Zaccheroni racconta: “Sono qui dopo il coma. Il Milan del futuro vincerà”

I più letti

Davide Giovanzana
Nato in provincia nel 1997, Laureato in scienze della comunicazione. Ho studiato e lavorato con un solo obiettivo nella testa, rendere una passione il mio lavoro: raccontare il Milan alla gente del Milan. Ho un debole per le storie difficili e per gli underdog in tutti gli sport

Alberto Zaccheroni torna a parlare dell’incidente di più di un anno fa, tra la riabilitazione e una considerazione sul Milan del futuro

L’allenatore dello scudetto del Milan 1998/1999 Alberto Zaccheroni ha raccontato ai microfoni della Gazzetta dello Sport quello che è successo nel suo ultimo anno di vita, dopo l’incidente domestico che nel febbraio 2023 lo ha costretto alla partita più difficile di sempre.

L’ultimo anno di Zac

Ai microfoni della rosea, Zaccheroni ha raccontato l’ultimo, difficile anno della sua vita, tra l’ospedale e la ripresa: “L’anno scorso sono caduto in casa, dalle scale, e sono vivo per miracolo. Veramente. Non ricordo come è successo, forse avevo in braccio la cagnetta di mio figlio Luca e ho perso l’equilibro. Fulvia, mia moglie, mi ha trovato in fondo alle scale in un lago di sangue. Ho picchiato la testa, emorragia, avevo un occhio fuori dall’orbita. Sono stato in ospedale tre mesi, settimane in coma. Mi hanno operato, ho fatto la riabilitazione, ho lavorato tanto, adesso sono qui. L’occhio non va molto bene, ma giro in bici, faccio sport, lunghe passeggiate, guido la macchina“.

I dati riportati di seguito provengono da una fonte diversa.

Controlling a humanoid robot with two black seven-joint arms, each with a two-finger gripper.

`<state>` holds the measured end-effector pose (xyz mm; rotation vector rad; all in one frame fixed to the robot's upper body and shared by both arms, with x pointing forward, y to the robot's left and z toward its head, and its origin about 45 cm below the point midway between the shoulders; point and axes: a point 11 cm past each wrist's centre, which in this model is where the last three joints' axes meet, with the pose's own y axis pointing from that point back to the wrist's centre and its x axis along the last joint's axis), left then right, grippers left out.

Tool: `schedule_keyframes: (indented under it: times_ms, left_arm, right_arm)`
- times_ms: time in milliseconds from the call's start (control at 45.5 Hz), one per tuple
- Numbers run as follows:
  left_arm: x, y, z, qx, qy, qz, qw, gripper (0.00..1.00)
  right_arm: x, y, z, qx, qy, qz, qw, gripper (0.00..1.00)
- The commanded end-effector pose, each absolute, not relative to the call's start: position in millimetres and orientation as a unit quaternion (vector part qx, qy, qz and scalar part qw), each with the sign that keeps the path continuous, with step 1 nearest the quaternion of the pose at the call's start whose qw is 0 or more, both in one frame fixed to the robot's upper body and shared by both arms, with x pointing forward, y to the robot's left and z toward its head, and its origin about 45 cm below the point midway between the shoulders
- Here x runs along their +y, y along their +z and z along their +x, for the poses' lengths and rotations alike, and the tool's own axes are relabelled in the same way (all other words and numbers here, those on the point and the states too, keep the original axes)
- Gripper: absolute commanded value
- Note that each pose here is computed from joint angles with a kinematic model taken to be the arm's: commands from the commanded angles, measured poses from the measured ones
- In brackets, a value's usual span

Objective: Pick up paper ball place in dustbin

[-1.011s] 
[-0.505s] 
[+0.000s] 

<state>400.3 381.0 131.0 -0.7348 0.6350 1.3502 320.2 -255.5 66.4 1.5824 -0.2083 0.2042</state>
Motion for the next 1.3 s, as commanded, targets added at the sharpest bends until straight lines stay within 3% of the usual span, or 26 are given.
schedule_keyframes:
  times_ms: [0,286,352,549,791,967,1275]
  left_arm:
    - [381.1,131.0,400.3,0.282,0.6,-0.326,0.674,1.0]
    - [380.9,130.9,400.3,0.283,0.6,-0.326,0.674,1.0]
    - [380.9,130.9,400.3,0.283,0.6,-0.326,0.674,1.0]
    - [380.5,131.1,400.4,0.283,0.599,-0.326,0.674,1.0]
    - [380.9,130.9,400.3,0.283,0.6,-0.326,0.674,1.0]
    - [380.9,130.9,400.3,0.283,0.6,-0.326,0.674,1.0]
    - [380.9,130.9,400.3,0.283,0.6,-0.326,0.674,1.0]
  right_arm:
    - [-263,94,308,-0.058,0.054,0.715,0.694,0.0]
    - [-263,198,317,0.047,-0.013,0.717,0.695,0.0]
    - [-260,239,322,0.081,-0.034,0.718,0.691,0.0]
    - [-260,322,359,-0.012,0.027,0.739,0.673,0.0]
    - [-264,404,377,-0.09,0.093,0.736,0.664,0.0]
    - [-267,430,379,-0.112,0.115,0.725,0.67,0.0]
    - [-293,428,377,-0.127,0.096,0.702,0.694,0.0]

Zaccheroni e il nuovo Milan

Anche se ammette di “non aver parlato di calcio ultimamente” e “non conoscendo bene i giocatori e i tecnici si rischia di non inquadrare bene la realtà“, Alberto Zaccheroni ha parlato anche del Milan. I rossoneri, per “dna e storia“, “è sempre lì, resterà ai vertici e vincerà ancora, con i nuovi giocatori, con il nuovo allenatore“.